The latter claim has been corroborated by sources in Turkey, which appears to have collaborated with Israel. That, again, is not entirely surprising: links between Ankara and Jerusalem go back a long way. What’s more, Turkey itself has lately been threatening war — not against Syria or Iran, but against Iraq, whose northern periphery plays host to guerrillas from the Kurdistan Workers’ Party (PKK), who have been engaging Turkish border troops and, on several occasions, getting the better of them.

It is worth noting that Syria, which has a small Kurdish population of its own, at one time played host to the PKK leadership, but changed its mind about this arrangement about 10 years ago after warnings from Turkey. At the same time, it’s also interesting that Assad, while visiting Turkey earlier this month, appeared to endorse the threats of Prime Minister Recep Tayyip Erdogan against the Iraq-based Kurdish fighters.

Although a number of US-based experts on Syria discount the likelihood of a nuclear programme on account of the nation’s limited resources and its awareness that Israel keeps a close eye on its actions, it is not altogether inconceivable that Assad has been harbouring non-conventional ambitions. After all, it wasn’t widely known that Muammar Gaddafi was inclined that way until Libya announced it was dismantling its nuclear laboratories. However, if nuclear-armed Israel has any conclusive evidence against Syria on this account, why not make it public instead of obliquely alluding to the possibility of a nuclear device finding its way into Hezbollah’s hands?

Let’s not forget, meanwhile, that it was widely accepted even among those who did not see it as an adequate casus belli that Saddam Hussein was sitting on weapons of mass destruction (WMD). That assumption turned out to be mistaken.

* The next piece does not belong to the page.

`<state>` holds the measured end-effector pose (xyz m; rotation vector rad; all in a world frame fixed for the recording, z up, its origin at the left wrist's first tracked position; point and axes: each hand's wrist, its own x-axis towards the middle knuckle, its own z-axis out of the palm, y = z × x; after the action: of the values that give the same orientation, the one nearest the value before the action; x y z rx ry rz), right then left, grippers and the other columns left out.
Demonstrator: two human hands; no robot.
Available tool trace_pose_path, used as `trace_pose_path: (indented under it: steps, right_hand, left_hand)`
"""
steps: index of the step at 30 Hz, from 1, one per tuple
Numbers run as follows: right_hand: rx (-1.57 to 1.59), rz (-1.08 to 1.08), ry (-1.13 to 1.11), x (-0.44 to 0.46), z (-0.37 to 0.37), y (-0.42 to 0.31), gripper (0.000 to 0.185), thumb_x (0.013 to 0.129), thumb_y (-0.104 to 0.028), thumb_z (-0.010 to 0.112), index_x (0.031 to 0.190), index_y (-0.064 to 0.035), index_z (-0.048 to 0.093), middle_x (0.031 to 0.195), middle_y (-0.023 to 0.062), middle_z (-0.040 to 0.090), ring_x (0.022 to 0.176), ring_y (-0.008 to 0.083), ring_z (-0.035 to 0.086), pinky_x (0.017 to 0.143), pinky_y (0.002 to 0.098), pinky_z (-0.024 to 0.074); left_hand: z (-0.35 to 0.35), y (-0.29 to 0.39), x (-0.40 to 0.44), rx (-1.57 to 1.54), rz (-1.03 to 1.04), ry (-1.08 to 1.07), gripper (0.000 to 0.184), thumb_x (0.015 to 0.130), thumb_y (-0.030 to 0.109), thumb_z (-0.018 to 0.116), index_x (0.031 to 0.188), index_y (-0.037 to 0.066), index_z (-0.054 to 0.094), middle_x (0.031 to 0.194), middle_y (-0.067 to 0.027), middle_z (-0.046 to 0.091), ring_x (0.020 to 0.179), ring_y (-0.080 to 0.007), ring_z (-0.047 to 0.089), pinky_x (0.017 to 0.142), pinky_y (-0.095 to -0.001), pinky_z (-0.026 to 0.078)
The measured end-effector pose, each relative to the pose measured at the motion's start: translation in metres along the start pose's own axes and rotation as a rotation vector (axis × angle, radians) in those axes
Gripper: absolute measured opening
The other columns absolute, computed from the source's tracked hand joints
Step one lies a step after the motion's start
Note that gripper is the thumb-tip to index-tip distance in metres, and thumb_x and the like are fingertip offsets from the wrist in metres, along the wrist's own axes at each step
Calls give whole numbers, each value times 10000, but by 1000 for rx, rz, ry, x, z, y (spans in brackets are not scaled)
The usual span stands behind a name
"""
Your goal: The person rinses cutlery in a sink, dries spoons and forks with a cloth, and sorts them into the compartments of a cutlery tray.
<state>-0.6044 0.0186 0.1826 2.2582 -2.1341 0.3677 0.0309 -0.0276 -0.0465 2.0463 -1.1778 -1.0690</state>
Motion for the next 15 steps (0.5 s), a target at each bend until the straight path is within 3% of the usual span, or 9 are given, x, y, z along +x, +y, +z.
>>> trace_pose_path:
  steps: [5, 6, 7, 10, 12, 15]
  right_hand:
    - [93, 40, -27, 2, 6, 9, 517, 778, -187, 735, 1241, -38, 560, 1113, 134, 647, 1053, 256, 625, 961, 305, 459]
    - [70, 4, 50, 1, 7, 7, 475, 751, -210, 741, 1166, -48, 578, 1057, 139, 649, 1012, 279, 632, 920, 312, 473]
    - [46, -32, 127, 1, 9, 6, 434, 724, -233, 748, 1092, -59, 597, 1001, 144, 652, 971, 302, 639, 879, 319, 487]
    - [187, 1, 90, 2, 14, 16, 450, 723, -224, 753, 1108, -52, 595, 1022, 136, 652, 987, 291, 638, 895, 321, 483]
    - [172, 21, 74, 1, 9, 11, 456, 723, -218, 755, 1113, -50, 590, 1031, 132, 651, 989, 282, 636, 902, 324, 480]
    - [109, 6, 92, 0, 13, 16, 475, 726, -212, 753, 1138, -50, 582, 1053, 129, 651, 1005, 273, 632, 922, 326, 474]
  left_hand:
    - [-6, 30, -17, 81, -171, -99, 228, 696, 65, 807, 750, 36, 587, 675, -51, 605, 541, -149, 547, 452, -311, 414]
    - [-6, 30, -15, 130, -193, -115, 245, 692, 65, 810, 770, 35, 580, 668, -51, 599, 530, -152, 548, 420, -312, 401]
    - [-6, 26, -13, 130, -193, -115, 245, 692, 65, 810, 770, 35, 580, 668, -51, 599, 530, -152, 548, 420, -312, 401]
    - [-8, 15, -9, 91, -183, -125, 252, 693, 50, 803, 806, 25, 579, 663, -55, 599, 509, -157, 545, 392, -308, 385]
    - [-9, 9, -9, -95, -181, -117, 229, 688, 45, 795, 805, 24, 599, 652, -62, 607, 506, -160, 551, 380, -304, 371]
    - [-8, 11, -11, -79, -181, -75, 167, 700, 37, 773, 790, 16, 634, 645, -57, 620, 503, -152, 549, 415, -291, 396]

At the moment, the threats of military action are directed not at Syria but against Iran, which clearly has a nuclear programme, albeit one that Tehran insists is geared towards peaceful purposes. If, as widely suspected, President Mahmoud Ahmadinejad has nuclear weapons in mind, he is more likely to be encouraged than deterred by the unilateral sanctions imposed last week by the US.

Given Israel’s attitude towards Iran, especially in the light of Ahmadinejad’s thoroughly misguided comments about the Holocaust and about Israel’s right to exist, it’s certainly possible that Operation Orchard was a dry run for planned attacks on Iran’s nuclear facilities. Most Israeli analysts insist that their nation cannot coexist with a nuclear-armed Iran; they tend to ignore the consideration that if Tehran is indeed bent upon nuclearising its arsenal, this may have something to do with Israel’s WMD.

There can be little question that an attack on Iran, regardless of whether it’s carried out by the Pentagon or the Israeli air force, would provoke cataclysmic consequences. The complex mess in the Middle East grows more dire by the day. The Bush-Cheney administration isn’t scheduled to bite the dust for another 15 months. Unfortunately, that means it has time enough to further aggravate the situation, with a little help from Israel, Turkey, Syria and Iran.

The writer is a journalist based in Sydney.